# What the exercise asks:
Extract from the entries below, exactly as given, only the lines from the line containing "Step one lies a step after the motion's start" to the line containing "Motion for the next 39", both lines included.

# Data for the task:
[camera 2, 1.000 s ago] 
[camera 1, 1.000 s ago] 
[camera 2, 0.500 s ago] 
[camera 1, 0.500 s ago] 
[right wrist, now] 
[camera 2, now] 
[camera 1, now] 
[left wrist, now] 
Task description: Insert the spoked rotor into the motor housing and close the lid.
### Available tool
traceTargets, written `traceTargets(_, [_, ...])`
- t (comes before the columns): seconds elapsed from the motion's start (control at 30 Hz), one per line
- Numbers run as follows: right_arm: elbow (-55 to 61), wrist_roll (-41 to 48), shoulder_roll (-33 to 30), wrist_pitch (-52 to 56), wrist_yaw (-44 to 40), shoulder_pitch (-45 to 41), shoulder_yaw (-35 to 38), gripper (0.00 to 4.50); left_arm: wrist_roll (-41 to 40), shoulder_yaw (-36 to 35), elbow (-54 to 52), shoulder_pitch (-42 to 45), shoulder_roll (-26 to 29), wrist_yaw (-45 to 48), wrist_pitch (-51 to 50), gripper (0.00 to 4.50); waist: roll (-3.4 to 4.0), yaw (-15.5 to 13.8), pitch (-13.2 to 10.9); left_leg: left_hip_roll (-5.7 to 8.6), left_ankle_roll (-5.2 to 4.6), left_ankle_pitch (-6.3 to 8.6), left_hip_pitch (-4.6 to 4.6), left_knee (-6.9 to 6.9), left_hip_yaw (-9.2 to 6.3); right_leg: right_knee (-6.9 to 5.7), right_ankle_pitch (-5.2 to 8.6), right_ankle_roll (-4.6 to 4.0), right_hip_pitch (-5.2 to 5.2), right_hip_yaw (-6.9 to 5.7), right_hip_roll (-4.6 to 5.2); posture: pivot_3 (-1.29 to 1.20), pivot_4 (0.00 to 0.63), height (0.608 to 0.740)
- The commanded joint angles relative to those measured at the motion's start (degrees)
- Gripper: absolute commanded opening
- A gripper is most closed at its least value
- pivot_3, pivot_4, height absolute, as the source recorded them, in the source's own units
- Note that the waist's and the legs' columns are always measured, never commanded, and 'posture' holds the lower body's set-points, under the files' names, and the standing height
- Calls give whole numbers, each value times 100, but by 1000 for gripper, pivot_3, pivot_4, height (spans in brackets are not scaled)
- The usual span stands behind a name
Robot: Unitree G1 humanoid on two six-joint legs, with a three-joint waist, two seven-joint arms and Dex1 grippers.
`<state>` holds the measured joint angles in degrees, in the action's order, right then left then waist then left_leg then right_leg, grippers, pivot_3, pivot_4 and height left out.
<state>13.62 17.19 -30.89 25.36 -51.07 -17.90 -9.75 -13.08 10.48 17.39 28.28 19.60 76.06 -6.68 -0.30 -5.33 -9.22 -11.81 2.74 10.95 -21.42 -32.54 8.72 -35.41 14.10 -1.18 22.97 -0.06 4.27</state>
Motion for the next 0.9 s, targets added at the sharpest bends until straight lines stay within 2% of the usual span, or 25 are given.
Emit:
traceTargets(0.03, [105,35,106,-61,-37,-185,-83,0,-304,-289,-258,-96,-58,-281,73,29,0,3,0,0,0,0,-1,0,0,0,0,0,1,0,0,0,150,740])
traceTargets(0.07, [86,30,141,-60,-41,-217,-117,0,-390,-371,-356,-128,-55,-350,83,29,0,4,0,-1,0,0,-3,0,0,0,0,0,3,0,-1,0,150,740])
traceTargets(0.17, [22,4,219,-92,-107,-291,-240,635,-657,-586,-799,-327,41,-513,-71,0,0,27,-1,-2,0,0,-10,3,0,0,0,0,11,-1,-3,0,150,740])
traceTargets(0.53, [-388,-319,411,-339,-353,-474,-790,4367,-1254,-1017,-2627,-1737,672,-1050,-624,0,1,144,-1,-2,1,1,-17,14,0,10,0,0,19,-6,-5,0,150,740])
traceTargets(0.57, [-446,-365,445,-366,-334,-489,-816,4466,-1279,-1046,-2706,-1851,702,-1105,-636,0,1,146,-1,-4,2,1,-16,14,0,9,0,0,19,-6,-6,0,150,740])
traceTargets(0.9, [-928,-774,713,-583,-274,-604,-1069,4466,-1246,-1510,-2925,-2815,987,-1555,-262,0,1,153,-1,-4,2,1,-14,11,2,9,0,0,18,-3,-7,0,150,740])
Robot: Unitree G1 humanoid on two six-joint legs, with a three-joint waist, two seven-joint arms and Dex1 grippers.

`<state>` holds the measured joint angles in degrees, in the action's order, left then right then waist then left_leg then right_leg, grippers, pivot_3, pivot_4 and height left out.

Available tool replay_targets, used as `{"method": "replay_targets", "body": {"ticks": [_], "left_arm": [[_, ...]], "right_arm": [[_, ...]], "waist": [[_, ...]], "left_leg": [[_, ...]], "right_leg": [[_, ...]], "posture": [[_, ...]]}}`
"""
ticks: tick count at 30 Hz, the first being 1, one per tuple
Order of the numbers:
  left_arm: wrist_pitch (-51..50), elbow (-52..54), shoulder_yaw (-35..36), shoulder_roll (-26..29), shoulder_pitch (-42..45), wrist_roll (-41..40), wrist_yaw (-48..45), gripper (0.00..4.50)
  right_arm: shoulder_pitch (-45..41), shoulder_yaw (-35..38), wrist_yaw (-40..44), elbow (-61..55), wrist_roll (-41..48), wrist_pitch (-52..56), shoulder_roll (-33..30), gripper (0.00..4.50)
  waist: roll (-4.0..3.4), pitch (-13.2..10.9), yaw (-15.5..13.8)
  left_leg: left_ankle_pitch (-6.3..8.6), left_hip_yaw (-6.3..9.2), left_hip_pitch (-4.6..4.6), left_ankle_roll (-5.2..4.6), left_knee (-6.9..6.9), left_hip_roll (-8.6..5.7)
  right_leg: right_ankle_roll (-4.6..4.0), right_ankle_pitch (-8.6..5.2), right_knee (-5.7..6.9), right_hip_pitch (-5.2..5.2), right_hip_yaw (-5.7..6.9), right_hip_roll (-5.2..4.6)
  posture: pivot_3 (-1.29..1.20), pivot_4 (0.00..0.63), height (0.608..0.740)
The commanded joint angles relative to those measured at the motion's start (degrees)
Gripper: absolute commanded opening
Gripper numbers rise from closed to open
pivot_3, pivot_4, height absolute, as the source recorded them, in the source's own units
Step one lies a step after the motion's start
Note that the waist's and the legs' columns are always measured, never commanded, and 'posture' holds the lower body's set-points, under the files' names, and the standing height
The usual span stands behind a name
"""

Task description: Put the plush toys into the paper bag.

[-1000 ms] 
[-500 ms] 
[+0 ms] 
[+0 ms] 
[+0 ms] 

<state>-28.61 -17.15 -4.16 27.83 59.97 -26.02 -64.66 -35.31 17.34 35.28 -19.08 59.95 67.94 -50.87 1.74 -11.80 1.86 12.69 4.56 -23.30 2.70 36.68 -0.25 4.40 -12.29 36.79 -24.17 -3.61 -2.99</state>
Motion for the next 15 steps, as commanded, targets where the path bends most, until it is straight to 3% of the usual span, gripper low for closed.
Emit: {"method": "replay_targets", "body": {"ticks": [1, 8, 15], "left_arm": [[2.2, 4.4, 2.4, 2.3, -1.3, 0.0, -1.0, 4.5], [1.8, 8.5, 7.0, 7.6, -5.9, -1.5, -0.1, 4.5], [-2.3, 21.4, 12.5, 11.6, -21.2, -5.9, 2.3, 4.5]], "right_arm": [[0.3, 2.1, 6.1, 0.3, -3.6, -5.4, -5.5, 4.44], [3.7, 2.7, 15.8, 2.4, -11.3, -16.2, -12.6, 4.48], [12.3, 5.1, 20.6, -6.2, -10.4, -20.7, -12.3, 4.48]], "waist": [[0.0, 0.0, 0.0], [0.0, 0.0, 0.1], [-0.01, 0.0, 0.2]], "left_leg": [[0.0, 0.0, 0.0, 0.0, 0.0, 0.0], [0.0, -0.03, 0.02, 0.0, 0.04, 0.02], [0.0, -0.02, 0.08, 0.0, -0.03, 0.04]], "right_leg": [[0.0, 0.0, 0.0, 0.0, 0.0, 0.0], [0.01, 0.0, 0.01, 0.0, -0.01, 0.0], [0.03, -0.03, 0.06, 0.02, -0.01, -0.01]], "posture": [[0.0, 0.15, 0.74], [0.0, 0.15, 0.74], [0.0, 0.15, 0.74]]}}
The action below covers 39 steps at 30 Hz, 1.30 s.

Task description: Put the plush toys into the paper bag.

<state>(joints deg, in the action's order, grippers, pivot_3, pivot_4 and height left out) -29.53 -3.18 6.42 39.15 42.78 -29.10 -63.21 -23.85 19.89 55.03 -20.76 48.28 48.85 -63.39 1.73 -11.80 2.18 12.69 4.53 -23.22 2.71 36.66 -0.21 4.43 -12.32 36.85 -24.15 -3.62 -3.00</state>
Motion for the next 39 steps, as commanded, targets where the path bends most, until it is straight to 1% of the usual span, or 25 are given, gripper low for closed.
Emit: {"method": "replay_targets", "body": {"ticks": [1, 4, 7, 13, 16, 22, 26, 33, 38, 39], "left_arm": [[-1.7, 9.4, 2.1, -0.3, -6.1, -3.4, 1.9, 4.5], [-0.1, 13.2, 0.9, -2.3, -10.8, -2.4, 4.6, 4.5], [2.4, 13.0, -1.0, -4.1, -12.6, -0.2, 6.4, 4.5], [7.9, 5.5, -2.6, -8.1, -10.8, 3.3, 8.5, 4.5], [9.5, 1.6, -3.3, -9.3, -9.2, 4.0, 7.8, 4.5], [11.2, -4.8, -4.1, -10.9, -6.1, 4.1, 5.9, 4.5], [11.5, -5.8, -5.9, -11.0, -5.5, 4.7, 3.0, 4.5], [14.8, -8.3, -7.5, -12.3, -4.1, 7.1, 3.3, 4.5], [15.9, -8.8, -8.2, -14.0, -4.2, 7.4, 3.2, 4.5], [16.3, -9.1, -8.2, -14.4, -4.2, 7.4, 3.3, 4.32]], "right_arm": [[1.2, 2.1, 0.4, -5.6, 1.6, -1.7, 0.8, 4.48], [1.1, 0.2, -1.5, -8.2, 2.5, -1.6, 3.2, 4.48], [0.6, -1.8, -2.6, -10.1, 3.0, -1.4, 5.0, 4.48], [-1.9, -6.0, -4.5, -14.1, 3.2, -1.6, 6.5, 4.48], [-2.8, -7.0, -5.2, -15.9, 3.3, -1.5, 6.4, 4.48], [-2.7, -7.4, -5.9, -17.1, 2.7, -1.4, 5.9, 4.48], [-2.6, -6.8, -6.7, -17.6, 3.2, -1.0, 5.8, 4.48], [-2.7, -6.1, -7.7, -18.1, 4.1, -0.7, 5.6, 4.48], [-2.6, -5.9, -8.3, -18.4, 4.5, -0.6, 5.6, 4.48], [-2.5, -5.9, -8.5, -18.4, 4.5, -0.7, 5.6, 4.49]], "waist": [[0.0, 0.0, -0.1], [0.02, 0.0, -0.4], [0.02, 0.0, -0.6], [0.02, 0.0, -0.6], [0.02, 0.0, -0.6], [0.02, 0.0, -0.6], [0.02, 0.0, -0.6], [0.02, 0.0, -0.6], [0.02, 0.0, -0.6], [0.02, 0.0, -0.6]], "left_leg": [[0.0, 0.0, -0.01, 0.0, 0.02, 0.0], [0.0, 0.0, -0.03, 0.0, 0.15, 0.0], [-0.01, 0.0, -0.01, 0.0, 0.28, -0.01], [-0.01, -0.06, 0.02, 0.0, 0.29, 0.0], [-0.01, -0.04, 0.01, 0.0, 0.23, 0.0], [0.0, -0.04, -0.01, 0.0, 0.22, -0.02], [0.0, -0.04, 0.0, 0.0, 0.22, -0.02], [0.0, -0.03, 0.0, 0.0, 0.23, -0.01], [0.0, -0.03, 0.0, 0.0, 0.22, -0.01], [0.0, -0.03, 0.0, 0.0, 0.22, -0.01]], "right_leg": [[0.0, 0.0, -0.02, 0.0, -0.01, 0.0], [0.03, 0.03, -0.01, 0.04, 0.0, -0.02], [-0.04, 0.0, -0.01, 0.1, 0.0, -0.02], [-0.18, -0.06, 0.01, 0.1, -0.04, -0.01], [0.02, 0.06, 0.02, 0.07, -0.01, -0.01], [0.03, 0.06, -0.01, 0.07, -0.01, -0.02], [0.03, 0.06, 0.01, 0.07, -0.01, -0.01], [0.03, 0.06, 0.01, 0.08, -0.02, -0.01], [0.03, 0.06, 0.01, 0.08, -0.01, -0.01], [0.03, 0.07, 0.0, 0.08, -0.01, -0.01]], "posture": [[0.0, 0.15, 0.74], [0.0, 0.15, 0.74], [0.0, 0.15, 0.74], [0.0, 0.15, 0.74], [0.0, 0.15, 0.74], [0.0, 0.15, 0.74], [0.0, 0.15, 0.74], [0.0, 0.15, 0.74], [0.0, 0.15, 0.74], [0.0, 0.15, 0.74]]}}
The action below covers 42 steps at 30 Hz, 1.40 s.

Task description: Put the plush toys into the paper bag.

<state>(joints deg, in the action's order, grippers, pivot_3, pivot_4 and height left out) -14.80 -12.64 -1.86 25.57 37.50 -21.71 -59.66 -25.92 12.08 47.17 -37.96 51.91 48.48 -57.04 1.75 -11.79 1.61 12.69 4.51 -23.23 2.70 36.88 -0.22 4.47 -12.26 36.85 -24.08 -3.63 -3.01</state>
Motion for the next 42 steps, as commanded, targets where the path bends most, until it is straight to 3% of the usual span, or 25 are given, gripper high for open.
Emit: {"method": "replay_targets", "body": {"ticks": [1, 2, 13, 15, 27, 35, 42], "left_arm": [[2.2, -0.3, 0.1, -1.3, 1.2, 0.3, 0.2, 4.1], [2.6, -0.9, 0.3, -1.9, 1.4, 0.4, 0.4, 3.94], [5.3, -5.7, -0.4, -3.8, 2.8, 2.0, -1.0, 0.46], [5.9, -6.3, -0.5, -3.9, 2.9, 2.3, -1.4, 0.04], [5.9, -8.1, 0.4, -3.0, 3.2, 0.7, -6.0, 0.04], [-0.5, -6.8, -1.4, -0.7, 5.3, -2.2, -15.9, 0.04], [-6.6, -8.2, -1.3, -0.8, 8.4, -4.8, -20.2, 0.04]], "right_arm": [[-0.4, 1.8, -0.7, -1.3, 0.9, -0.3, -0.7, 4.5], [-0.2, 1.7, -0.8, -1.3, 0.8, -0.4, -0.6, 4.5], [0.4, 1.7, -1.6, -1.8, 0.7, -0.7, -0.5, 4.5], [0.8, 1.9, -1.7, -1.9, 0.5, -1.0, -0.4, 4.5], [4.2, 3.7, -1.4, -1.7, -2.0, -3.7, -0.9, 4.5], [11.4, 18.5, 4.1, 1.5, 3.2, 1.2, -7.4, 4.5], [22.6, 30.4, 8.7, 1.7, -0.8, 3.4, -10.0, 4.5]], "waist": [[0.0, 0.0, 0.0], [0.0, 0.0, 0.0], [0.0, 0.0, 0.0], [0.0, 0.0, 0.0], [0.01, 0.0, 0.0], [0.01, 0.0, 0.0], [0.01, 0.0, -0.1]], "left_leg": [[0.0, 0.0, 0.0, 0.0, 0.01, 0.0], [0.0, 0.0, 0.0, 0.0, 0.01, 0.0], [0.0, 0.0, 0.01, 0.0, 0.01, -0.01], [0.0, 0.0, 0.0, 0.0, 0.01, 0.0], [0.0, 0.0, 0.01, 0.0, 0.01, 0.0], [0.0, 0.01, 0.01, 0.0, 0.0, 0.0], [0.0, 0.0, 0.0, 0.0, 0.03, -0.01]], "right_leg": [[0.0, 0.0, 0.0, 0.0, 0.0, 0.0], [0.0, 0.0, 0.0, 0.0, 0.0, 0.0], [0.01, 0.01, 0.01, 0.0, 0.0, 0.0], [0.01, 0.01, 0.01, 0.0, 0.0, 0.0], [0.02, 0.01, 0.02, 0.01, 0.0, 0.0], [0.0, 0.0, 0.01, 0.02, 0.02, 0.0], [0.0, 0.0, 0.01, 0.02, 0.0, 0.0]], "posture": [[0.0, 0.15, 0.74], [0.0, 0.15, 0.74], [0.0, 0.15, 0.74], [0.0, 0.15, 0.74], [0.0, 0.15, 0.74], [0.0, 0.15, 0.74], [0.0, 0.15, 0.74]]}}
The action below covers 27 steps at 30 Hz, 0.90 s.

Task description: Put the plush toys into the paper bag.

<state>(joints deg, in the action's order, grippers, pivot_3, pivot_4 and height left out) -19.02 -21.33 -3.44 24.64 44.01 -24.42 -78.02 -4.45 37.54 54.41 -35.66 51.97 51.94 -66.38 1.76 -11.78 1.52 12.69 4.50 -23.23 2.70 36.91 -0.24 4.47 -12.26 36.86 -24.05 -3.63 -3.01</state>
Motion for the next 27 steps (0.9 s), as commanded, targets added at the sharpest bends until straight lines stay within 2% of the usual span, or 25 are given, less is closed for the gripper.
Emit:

# Task output:
Step one lies a step after the motion's start
Note that the waist's and the legs' columns are always measured, never commanded, and 'posture' holds the lower body's set-points, under the files' names, and the standing height
The usual span stands behind a name
"""

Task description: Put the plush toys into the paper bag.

[-1000 ms] 
[-500 ms] 
[+0 ms] 
[+0 ms] 
[+0 ms] 

<state>-28.61 -17.15 -4.16 27.83 59.97 -26.02 -64.66 -35.31 17.34 35.28 -19.08 59.95 67.94 -50.87 1.74 -11.80 1.86 12.69 4.56 -23.30 2.70 36.68 -0.25 4.40 -12.29 36.79 -24.17 -3.61 -2.99</state>
Motion for the next 15 steps, as commanded, targets where the path bends most, until it is straight to 3% of the usual span, gripper low for closed.
Emit: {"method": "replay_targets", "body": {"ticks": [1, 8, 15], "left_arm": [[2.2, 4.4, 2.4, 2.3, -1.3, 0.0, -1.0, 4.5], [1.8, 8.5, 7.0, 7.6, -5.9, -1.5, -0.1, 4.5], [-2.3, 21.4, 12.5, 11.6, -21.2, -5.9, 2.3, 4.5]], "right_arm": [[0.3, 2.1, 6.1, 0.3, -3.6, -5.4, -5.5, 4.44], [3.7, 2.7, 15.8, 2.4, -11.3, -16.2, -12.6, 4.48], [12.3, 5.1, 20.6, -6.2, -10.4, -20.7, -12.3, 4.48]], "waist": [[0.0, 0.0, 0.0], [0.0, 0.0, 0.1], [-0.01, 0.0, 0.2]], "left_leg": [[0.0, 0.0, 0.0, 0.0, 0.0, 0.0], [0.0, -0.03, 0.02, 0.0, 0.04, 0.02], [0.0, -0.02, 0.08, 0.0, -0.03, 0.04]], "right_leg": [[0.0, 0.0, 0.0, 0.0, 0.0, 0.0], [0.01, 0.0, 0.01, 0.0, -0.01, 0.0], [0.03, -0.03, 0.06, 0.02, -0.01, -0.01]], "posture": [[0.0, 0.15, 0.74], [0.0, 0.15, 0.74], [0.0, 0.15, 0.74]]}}
The action below covers 39 steps at 30 Hz, 1.30 s.

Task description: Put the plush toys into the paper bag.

<state>(joints deg, in the action's order, grippers, pivot_3, pivot_4 and height left out) -29.53 -3.18 6.42 39.15 42.78 -29.10 -63.21 -23.85 19.89 55.03 -20.76 48.28 48.85 -63.39 1.73 -11.80 2.18 12.69 4.53 -23.22 2.71 36.66 -0.21 4.43 -12.32 36.85 -24.15 -3.62 -3.00</state>
Motion for the next 39 steps, as commanded, targets where the path bends most, until it is straight to 1% of the usual span, or 25 are given, gripper low for closed.

The response is finished, and the exercise is complete.